MTHFR et fertilité féminine

Résumé : Depuis 20 ans, il est établi que l’hyperhomocystéinémie est une des causes de fausses couches à répétition. Récemment, une association entre hyperhomocystéinémie et morbidité obstétricale (pré-éclampsie) a été mise en évidence. La supplémentation en acide folique actif, le 5-MTHF, est recommandée en cas d’hyperhomocystéinémie. Cette supplémentation pourrait également être bénéfique en cas de polymorphisme du gène MTHFR chez l’un des membres d’un couple infertile dans le but d’augmenter leur fertilité spontanée et en AMP. Cependant, un polymorphisme du gène MHTFR est fréquent dans la population générale et cette stratégie doit être confirmée par des études de large ampleur.

L’enzyme MTHFR (Methylene Tetra-Hydro-Folate Reductase) est impliquée dans le cycle des folates, permettant de transformer l’acide folique classique en acide folique actif, le 5-MTHF. Le 5-MTHF est lui, impliqué dans les processus de méthylation de l’ADN par les histones, ce qui permet d’évoquer un impact sur la protection voire la réparation de l’ADN des gamètes.

En cas de grossesse, il pourrait être impliqué dans l’épigénétique et les mécanismes d’empreinte.
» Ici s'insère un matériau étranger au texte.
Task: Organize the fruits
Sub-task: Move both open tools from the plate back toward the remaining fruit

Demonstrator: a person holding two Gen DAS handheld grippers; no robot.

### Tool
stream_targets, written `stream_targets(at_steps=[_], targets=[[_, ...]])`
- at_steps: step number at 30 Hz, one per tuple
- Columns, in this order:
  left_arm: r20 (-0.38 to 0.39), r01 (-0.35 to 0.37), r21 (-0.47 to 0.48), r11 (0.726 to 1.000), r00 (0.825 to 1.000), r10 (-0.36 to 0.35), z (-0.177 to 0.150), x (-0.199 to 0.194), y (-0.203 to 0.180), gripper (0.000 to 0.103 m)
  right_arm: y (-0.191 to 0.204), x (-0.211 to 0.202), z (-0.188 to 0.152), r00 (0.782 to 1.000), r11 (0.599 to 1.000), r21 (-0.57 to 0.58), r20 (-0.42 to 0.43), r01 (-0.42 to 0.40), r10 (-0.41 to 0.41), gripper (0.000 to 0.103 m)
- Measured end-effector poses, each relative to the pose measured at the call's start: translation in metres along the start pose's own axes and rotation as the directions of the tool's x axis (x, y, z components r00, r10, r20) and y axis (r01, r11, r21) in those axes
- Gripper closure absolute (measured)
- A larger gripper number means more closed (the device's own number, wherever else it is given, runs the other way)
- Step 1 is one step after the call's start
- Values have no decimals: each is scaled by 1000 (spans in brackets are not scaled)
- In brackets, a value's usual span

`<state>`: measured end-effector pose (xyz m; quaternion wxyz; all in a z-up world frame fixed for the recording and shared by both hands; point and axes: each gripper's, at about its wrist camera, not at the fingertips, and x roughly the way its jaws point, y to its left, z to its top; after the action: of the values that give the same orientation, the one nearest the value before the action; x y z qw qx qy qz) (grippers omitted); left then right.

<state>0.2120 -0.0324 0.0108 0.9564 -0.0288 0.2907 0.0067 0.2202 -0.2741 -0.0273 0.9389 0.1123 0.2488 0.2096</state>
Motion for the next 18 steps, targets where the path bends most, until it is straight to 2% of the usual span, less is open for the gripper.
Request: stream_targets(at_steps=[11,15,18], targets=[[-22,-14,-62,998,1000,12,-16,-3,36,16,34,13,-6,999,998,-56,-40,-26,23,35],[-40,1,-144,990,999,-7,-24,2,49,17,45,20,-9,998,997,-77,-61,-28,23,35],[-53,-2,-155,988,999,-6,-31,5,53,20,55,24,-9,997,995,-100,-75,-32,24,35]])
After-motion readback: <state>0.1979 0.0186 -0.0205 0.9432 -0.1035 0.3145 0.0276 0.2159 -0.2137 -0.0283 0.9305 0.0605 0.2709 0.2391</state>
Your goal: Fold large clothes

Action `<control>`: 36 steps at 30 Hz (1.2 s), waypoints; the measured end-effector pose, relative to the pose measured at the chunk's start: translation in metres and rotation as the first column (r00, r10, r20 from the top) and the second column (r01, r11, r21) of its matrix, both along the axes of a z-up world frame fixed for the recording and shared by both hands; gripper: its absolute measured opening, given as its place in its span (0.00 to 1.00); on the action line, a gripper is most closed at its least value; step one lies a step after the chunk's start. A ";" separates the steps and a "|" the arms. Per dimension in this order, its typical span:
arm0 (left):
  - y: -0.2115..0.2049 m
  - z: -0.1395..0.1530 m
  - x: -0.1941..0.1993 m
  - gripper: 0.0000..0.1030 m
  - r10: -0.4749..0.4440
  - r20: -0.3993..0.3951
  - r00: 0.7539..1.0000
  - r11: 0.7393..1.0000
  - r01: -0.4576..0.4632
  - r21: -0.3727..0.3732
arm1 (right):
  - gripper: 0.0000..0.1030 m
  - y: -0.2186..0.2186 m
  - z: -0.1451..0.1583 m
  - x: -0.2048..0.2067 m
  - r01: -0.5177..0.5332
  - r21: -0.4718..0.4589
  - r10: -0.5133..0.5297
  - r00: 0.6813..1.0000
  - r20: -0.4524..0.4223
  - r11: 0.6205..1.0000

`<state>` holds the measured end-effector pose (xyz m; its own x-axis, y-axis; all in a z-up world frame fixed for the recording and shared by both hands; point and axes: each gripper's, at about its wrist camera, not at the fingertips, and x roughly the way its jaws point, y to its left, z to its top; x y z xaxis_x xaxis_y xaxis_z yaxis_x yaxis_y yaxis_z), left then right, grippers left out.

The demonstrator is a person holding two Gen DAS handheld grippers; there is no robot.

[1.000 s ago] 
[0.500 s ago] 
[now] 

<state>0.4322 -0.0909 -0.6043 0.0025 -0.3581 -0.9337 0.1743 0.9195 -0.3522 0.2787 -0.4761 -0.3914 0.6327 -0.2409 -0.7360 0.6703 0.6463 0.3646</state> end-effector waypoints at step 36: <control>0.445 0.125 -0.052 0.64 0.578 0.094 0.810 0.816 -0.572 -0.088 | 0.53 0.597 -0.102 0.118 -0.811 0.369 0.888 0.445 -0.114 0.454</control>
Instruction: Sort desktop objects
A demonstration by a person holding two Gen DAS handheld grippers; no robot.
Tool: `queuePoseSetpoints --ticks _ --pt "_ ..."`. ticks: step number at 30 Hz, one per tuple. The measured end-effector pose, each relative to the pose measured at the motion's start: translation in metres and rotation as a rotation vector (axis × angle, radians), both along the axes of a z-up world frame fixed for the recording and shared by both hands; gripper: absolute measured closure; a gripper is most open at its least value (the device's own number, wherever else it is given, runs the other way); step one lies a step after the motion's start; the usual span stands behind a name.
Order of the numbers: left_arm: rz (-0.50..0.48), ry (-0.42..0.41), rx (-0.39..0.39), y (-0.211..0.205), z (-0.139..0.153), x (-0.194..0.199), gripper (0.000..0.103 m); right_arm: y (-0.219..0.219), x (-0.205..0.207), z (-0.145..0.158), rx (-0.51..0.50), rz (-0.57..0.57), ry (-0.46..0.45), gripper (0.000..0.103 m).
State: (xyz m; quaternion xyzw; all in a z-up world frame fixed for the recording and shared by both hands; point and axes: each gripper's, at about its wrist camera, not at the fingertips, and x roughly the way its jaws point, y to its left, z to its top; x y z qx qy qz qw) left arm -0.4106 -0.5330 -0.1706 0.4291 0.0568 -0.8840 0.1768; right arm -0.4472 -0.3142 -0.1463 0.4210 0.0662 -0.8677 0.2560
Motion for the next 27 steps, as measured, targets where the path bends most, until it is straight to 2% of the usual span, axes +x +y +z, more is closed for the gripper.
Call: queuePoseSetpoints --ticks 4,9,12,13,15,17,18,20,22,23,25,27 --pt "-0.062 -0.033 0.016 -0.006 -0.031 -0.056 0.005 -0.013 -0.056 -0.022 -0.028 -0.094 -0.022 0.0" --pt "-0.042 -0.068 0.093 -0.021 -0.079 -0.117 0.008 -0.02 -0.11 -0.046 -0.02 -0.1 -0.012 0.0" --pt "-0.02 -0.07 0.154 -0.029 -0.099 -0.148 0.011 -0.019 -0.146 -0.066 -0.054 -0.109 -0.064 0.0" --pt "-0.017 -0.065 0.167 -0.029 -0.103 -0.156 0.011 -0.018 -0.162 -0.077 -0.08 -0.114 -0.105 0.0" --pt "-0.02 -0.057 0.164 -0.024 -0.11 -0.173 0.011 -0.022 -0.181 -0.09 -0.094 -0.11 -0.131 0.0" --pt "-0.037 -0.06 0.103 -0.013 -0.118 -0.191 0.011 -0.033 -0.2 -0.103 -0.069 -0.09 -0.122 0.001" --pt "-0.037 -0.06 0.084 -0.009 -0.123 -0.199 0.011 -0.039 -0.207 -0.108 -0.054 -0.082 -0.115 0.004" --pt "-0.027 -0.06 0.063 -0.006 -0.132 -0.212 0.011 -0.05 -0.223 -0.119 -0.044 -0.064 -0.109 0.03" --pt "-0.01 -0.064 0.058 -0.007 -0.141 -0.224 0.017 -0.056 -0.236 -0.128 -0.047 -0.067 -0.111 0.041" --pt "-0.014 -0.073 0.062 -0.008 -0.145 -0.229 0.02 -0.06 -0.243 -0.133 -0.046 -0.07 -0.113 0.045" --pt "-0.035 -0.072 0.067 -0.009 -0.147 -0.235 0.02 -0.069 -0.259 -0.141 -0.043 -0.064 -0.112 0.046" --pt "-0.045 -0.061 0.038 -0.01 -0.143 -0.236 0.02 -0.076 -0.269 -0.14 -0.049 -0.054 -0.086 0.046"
L’enzyme MTHFR est codée par le gène MTHFR pour lequel plusieurs polymorphismes sont rencontrés fréquemment dans la population générale, dont les polymorphismes C677T et A1298C. La présence d’un de ces deux polymorphismes, à l’état hétérozygote ou homozygote, peut entrainer une diminution de l’activité de l’enzyme MTHFR, pouvant aller jusqu’à une diminution de 70% selon les profils (et surtout pour le polymorphisme C677T), induisant une diminution de la formation de 5-MTHF. Le 5-MTHF étant impliquée dans la dégradation de l’homocystéine, un déficit en 5-MTHF conduit à une augmentation du taux plasmatique d’homocystéine. Le seuil d’hyperhomocystéinémie proposé est à 15 mmol/L (Clément, JARG,2021 + Dai C, BioMed Research International, 2021).

Dans une étude cas (n=36) / témoins (n=40) publiée en 2001, il a été rapporté un lien entre homocystéinémie et fausses couches itératives (Raziel A, 2001). Dans cette étude, un tiers des fausses couches itératives seraient associées à une hyperhomocystéinémie.

Récemment plusieurs travaux ont mis en évidence une morbidité obstétricale augmentée en cas d’hyperhomocystéinémie : risque relatif augmenté de pré-éclampsie (Wu X, JARG, 2015) avec une sévérité de la pré-éclampsie proportionnelle au taux d’homocystéine (Serrano N, 2018, PlosOne), de prématurité, de retard de croissance intra-utérin, et de diabète gestationnel.

Depuis 20O2, La Haute Autorité de Santé (HAS) recommande une supplémentation en acide folique en pré-conceptionnel et pendant le premier trimestre de grossesse, pour prévenir des malformations à type de non fermeture du tube neural. Si la moitié de la population française présente un polymorphisme du gène MTHFR, l’efficacité de la supplémentation en acide folique classique semble non optimale. En cas d’un polymorphisme du gène MTHFR ou d’une hyperhomocytéinémie, certains proposent une surcharge en acide folique (5mg au lieu de 0.4mg quotidiennement) mais cette stratégie ne permet pas d’augmenter le 5-MTHF ni de baisser le taux d’homocystéine. C’est pourquoi, il serait plus efficace de supplémenter directement en 5-MTHF, forme active et plus biodisponible, pour permettre une diminution de l’homocystéine, afin d’améliorer la morbidité obstétricale. Plusieurs études montrent une diminution rapide (3 semaines) de l’homocystéinémie en cas de supplémentation en 5-MTHF (0,4mg) (Clément A, 2020, Journal of Gynecology Obstetrics and Human Reproduction).

Plusieurs études rétrospectives ont mis en évidence une sur-représentation des mutations du gène MTHFR chez les couples en échec d’assistance médicale à la procréation (au moins 2 tentatives) et/ou ayant présenté au moins 2 grossesses arrêtées. Plusieurs case-report ont rapporté la survenue de grossesse, dès la supplémentation en 5-MTHF, chez des couples à mauvais pronostic d’AMP présentant une hyperhomocystéinémie ou une mutation du gène MTHFR. Ces résultats prometteurs, en accord avec un rationnel physiopathologique, appellent à être confirmés par des études prospectives randomisées afin de valider l’intérêt de la recherche d’un polymorphisme chez les couples infertiles et/ou la supplémentation en 5-MTHF.